Imagine you’re responsible for your company’s security. You have backups. You trust them. But what if malware or suspicious files are hiding right now or were silently active weeks ago? Wouldn’t it be great to look inside your backups, like a time machine, and search for threats?
That’s exactly what Retro Hunter does! It connects directly to your Veeam backups and scans files from past restore points for signs of malware, hacked binaries, and other suspicious behavior. And the best part: it comes with a beautiful, easy-to-use dashboard that shows you everything.
Retro Hunter is a lightweight Python-based toolkit that scans Veeam Backup & Replication restore points for malware, suspicious binaries, and unusual patterns. It allows you to investigate historical restore points and perform regular scans over time. By integrating with threat intelligence sources like MalwareBazaar, it continuously checks known file hashes and monitors the scanning results.
- Search for Veeam backups from a specific host or Veeam Backup Repository
- Mounts the manually selected backup via the Veeam Data Integration API or mounts the latest restore point from all supported platforms from a Veeam Backup Repository
- Scans mounted Veeam restore points
- Saves useful metadata from the presented files
- Parallelized scanning using Python’s multiprocessing for fast performance
- Tracks file changes across restore points
- Detects known malware using hash lookups from MalwareBazaar (offline)
- Identifies out-of-place LOLBAS (Living Off the Land Binaries and Scripts)
- Optionally applies YARA rules to selected file types during scan
- Optionally scans the Windows Eventlog for specific event-ids (Security/PowerShell/Sysmon) 🔴 Enhanced in v2.4
- Optionally scans specific Windows Registry Hives 🔴 Expanded in v3.0.1
- NAS AV Scan with all features from this script & YARA scan capabilities. Scan results visible in Streamlit dashboard 🔴 New in v2.3
- Uses PostgreSQL as the database.
Run the setup script, and start scanning! Execute setup.sh with the path to your malwarebazaar.csv file to initialize the environment and databases.

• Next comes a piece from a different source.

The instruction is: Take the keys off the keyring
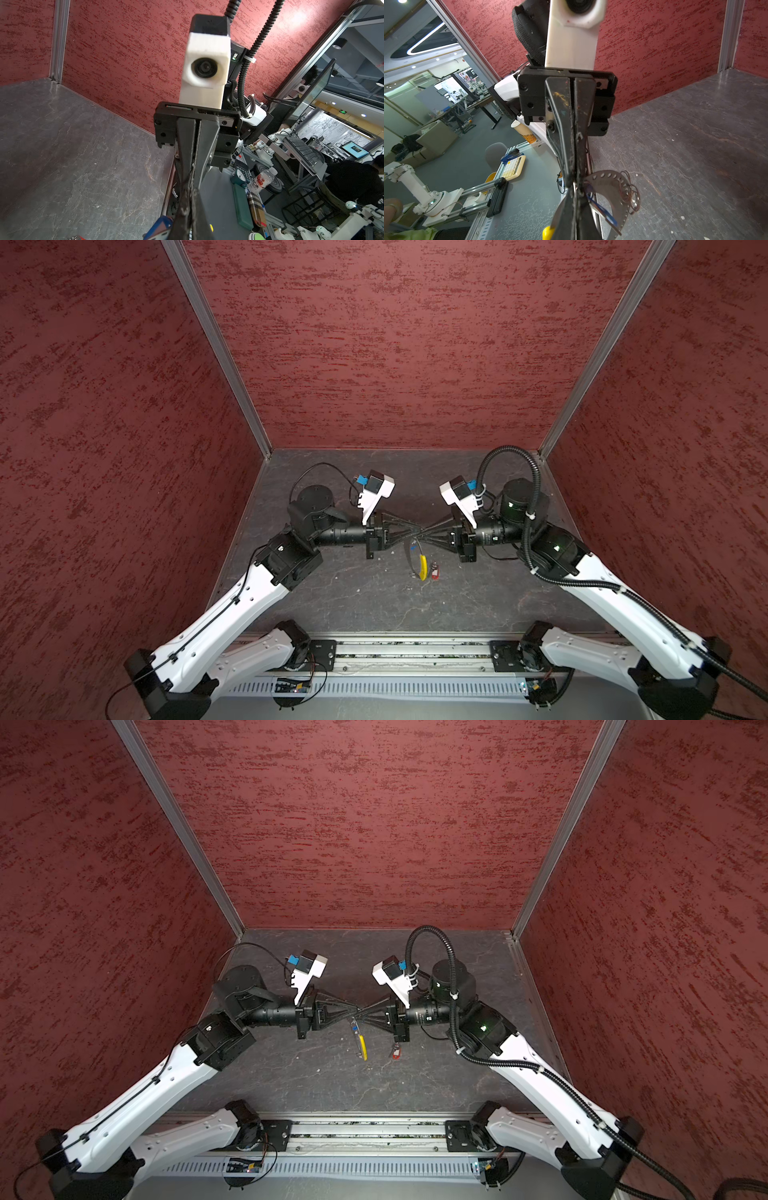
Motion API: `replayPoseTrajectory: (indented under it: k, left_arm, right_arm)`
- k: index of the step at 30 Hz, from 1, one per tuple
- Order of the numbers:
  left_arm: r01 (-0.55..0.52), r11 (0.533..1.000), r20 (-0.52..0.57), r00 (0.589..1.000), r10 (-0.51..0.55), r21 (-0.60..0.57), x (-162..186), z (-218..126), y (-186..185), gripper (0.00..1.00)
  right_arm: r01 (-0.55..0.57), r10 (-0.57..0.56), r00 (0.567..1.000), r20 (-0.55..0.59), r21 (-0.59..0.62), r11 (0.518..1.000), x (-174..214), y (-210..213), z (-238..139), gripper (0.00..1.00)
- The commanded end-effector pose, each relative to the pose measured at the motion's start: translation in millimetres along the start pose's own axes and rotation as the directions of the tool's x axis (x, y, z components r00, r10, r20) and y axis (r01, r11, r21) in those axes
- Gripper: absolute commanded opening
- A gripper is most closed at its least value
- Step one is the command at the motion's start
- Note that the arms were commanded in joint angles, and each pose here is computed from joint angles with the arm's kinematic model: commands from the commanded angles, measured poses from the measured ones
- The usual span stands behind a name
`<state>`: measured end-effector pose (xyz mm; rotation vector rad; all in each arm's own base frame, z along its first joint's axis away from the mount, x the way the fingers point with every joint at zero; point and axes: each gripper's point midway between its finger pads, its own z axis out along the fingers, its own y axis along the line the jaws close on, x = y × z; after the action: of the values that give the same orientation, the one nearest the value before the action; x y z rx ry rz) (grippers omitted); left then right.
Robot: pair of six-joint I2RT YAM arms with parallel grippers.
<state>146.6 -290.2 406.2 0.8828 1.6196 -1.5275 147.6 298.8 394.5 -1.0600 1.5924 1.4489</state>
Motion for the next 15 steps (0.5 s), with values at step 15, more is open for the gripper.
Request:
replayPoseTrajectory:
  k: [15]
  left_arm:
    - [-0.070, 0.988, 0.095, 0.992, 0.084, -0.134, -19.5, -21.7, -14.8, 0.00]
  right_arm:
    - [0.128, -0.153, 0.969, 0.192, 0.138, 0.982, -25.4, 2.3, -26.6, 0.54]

Once done, you can use retro-hunter.py to analyze mounted restore points for malware, LOLBAS, and YARA hits, index all executables and scripts, scan the Windows Registry, or scan specific Windows Eventlogs. Finally, open the dashboard at https:// to explore the results.
Important You must add the Linux server on which this script is executed to the backup infrastructure.
Tested on UBUNTU 24.04
Version: 3.0.1
Requires: Veeam Backup & Replication & Linux & Python 3.1+
Author: Stephan "Steve" Herzig
The setup process is simplified with the setup.sh script. You only need to download the malwarebazaar.csv file (See more in the Technical Details of the Scripts and run the script on your Linux host. You will be asked for the Veeam Backup & Replication Server hostname, REST API user, and a password during the setup. The password will be securely encrypted and stored using Fernet. The script now also asks for the SMB password for the NAS Scanner 🔴 New in v2.3
./setup.sh /path/to/malwarebazaar.csv /path/to/retro-hunter-dirA Docker setup is provided to run Nginx, web frontend, backend (REST API) and the PostgreSQL database as a container.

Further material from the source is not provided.